Take each line from the material below that includes the string "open" and copy it.

BEGIN

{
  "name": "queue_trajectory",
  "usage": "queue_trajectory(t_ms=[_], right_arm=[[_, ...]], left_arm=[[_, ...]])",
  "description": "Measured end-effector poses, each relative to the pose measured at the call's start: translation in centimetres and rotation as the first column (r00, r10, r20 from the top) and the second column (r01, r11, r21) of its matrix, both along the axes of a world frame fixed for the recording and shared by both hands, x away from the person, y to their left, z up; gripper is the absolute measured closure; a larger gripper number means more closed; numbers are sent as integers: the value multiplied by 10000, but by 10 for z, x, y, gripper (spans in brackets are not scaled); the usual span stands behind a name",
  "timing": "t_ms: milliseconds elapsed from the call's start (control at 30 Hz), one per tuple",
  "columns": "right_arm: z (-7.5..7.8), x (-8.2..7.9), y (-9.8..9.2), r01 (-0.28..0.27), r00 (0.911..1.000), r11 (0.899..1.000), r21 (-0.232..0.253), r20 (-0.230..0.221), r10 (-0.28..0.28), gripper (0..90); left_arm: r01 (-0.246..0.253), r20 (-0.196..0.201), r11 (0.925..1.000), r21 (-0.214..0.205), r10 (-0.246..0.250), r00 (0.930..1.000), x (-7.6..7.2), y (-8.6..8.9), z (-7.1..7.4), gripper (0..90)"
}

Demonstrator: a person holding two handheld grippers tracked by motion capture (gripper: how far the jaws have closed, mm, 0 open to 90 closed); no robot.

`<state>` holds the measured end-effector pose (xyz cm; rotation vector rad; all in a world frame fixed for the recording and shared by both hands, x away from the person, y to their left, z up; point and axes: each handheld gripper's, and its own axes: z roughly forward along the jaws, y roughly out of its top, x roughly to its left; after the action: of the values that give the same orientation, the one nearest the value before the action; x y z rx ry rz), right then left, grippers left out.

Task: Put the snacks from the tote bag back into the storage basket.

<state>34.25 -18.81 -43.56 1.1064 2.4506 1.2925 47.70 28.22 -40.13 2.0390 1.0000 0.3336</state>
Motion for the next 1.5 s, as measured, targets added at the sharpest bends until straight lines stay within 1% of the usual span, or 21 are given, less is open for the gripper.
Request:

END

_RESPONSE TO THIS TASK_
Demonstrator: a person holding two handheld grippers tracked by motion capture (gripper: how far the jaws have closed, mm, 0 open to 90 closed); no robot.
Motion for the next 1.5 s, as measured, targets added at the sharpest bends until straight lines stay within 1% of the usual span, or 21 are given, less is open for the gripper.

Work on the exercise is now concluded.